**Exercise requirements**
Apart from the images, every record below must be given again without alteration.

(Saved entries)
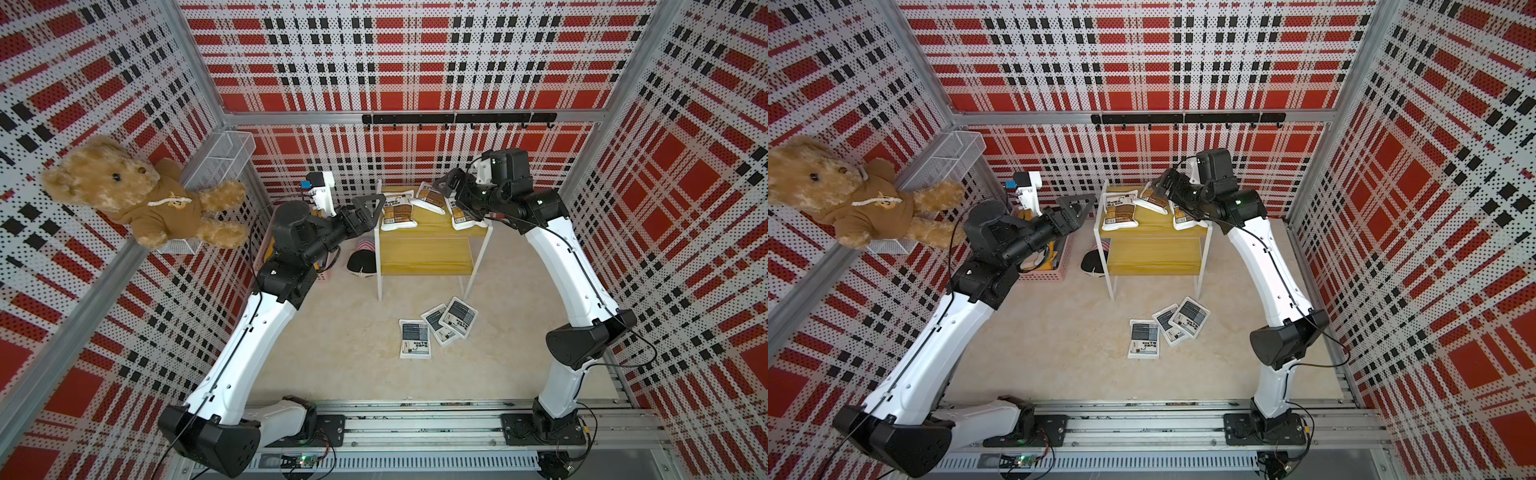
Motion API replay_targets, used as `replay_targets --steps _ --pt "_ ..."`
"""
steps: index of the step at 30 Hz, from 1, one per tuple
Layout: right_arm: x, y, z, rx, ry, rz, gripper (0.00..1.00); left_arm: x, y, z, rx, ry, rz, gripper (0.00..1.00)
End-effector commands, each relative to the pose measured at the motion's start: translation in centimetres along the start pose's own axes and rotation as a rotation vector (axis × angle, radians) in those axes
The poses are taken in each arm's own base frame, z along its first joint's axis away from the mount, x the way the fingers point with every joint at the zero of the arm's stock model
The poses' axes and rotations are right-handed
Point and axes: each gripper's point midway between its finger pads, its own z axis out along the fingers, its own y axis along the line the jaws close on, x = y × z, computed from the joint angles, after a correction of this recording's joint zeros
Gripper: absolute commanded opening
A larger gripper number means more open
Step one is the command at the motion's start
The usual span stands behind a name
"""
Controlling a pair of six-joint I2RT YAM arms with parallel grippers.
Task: Place the bagged coffee beans on the shelf by color
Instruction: Adjust the bagged coffee beans on the shelf.
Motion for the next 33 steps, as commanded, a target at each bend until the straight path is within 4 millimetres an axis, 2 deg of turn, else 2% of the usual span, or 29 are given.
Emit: replay_targets --steps 1,5,12,15,21,25,29,33 --pt "-0.4 2.1 -0.8 -0.053 -0.028 -0.041 1.00 -0.3 -0.2 -0.5 -0.003 -0.013 0.022 0.99" --pt "-0.4 3.9 -1.2 -0.121 -0.034 -0.056 1.00 -0.2 -0.1 -0.3 0.001 -0.010 0.015 0.99" --pt "-0.5 5.5 1.1 -0.191 -0.018 -0.086 1.00 -0.4 -0.4 -0.7 0.005 -0.022 0.018 0.99" --pt "-1.2 6.1 1.8 -0.220 -0.035 -0.095 1.00 -0.2 -0.2 -1.1 0.001 -0.023 0.018 0.99" --pt "-0.9 5.3 5.0 -0.228 0.000 -0.069 1.00 -0.3 0.6 -2.3 -0.020 -0.040 0.005 0.99" --pt "-0.9 4.9 5.7 -0.218 -0.002 -0.066 1.00 -0.3 0.9 -3.1 -0.033 -0.049 0.005 1.00" --pt "0.3 4.0 6.5 -0.199 0.052 -0.037 1.00 -0.2 0.9 -3.3 -0.034 -0.048 0.004 0.99" --pt "1.6 3.1 5.9 -0.154 0.102 -0.025 1.00 -0.3 0.8 -3.3 -0.034 -0.051 0.008 0.99"
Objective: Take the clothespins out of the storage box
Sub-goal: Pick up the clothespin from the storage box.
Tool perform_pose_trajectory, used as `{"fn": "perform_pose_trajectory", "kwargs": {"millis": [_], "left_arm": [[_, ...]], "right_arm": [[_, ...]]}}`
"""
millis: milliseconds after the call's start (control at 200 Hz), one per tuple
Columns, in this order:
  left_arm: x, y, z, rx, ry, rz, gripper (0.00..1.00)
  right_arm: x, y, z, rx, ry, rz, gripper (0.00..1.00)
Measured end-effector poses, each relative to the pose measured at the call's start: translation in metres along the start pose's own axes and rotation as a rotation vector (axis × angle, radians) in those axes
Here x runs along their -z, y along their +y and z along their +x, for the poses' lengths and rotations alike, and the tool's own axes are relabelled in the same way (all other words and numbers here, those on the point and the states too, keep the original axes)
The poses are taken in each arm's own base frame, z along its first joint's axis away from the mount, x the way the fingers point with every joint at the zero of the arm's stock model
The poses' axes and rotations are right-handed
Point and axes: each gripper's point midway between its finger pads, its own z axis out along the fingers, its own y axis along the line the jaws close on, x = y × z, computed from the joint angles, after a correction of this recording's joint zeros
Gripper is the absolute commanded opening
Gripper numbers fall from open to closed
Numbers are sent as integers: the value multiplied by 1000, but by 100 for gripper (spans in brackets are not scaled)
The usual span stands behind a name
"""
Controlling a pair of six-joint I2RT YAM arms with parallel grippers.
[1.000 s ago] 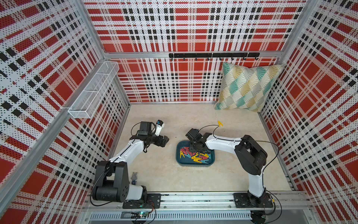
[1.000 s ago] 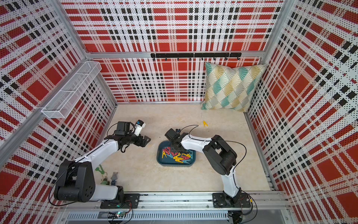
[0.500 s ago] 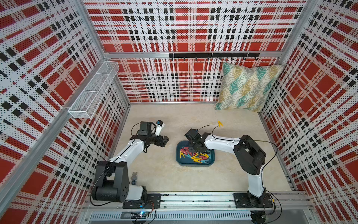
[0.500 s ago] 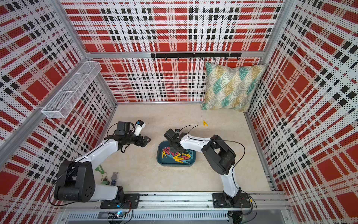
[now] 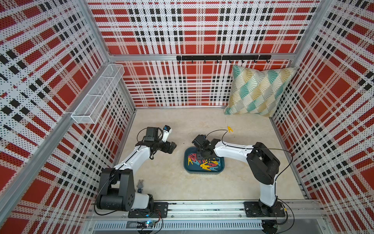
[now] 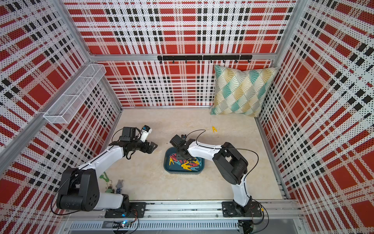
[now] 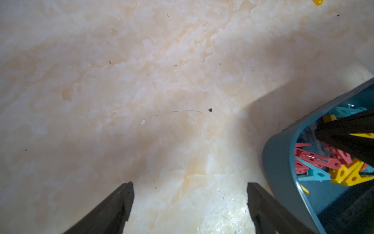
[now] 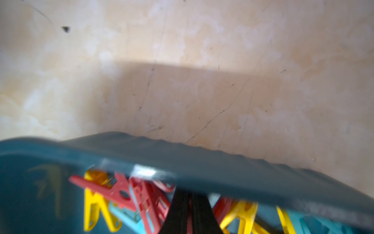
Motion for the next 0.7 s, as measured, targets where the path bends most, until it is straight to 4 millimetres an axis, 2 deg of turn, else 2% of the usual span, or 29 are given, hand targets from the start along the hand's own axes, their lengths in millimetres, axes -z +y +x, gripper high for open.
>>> {"fn": "perform_pose_trajectory", "kwargs": {"millis": [256,451,546,701], "left_arm": [[0,0,0,0,0,0,93],[0,0,0,0,0,0,93],[0,0,0,0,1,-1,93],[0,0,0,0,0,-1,93]], "right_arm": [[62,15,-29,9,-119,-107,1],[102,9,-52,23,-197,-138,0],[112,-14,-69,-3,-216,-133,0],[112,-87,-105,-87,-229,-62,0]]}}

**Response below**
Motion API replay_targets, used as `replay_targets --steps _ --pt "_ ..."`
"""
steps: index of the step at 30 Hz, from 1, one per tuple
Layout: right_arm: x, y, z, rx, ry, rz, gripper (0.00..1.00); left_arm: x, y, z, rx, ry, rz, gripper (0.00..1.00)
End-effector commands, each relative to the pose measured at the motion's start: translation in centimetres along the start pose's own axes and rotation as a rotation vector (axis × angle, radians) in those axes
The poses are taken in each arm's own base frame, z along its first joint's axis away from the mount, x the way the fingers point with every joint at the zero of the arm's stock model
The poses' axes and rotations are right-handed
Point and axes: each gripper's point midway between its finger pads, its own z axis out along the fingers, its own y axis along the line the jaws close on, x = y × z, computed from the joint angles, after a correction of this recording's joint zeros
Gripper: absolute commanded opening
A larger gripper number means more open
Step one is the command at the motion's start
The usual span stands behind a name
"""
Controlling a pair of six-joint I2RT YAM arms with parallel grippers.
Task: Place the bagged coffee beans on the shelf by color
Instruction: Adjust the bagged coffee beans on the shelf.
Motion for the next 33 steps, as commanded, a target at each bend until the straight path is within 4 millimetres an axis, 2 deg of turn, else 2% of the usual span, or 29 are given.
Emit: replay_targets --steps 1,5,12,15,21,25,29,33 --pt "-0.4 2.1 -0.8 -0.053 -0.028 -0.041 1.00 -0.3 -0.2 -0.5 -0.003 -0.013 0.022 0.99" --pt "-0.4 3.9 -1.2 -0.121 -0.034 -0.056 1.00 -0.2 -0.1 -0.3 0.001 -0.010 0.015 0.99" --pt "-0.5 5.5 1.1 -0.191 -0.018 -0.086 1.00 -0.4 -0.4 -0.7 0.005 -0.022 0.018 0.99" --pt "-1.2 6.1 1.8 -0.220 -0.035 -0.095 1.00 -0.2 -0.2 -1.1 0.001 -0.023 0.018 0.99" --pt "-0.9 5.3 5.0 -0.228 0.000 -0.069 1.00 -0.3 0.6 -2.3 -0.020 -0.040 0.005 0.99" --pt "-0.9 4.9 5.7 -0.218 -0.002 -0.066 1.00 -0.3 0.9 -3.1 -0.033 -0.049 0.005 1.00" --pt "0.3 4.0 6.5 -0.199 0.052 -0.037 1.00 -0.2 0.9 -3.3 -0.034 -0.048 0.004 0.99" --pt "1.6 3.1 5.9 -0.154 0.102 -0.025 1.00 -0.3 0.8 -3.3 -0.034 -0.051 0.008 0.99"
Objective: Take the clothespins out of the storage box
Sub-goal: Pick up the clothespin from the storage box.
Tool perform_pose_trajectory, used as `{"fn": "perform_pose_trajectory", "kwargs": {"millis": [_], "left_arm": [[_, ...]], "right_arm": [[_, ...]]}}`
"""
millis: milliseconds after the call's start (control at 200 Hz), one per tuple
Columns, in this order:
  left_arm: x, y, z, rx, ry, rz, gripper (0.00..1.00)
  right_arm: x, y, z, rx, ry, rz, gripper (0.00..1.00)
Measured end-effector poses, each relative to the pose measured at the call's start: translation in metres along the start pose's own axes and rotation as a rotation vector (axis × angle, radians) in those axes
Here x runs along their -z, y along their +y and z along their +x, for the poses' lengths and rotations alike, and the tool's own axes are relabelled in the same way (all other words and numbers here, those on the point and the states too, keep the original axes)
The poses are taken in each arm's own base frame, z along its first joint's axis away from the mount, x the way the fingers point with every joint at the zero of the arm's stock model
The poses' axes and rotations are right-handed
Point and axes: each gripper's point midway between its finger pads, its own z axis out along the fingers, its own y axis along the line the jaws close on, x = y × z, computed from the joint angles, after a correction of this recording's joint zeros
Gripper is the absolute commanded opening
Gripper numbers fall from open to closed
Numbers are sent as integers: the value multiplied by 1000, but by 100 for gripper (spans in brackets are not scaled)
The usual span stands behind a name
"""
Controlling a pair of six-joint I2RT YAM arms with parallel grippers.
[1.000 s ago] 
[1.000 s ago] 
[0.500 s ago] 
[0.500 s ago] 
[now] 
[now] 
[now] 
[now] 
Motion for the next 0.7 s, as measured, targets where the path bends most, until it is straight to 4 millimetres an axis, 2 deg of turn, else 2% of the usual span, or 29 are given, hand targets from the start along the hand's own axes, their lengths in millimetres, axes -z +y +x, gripper high for open.
>>> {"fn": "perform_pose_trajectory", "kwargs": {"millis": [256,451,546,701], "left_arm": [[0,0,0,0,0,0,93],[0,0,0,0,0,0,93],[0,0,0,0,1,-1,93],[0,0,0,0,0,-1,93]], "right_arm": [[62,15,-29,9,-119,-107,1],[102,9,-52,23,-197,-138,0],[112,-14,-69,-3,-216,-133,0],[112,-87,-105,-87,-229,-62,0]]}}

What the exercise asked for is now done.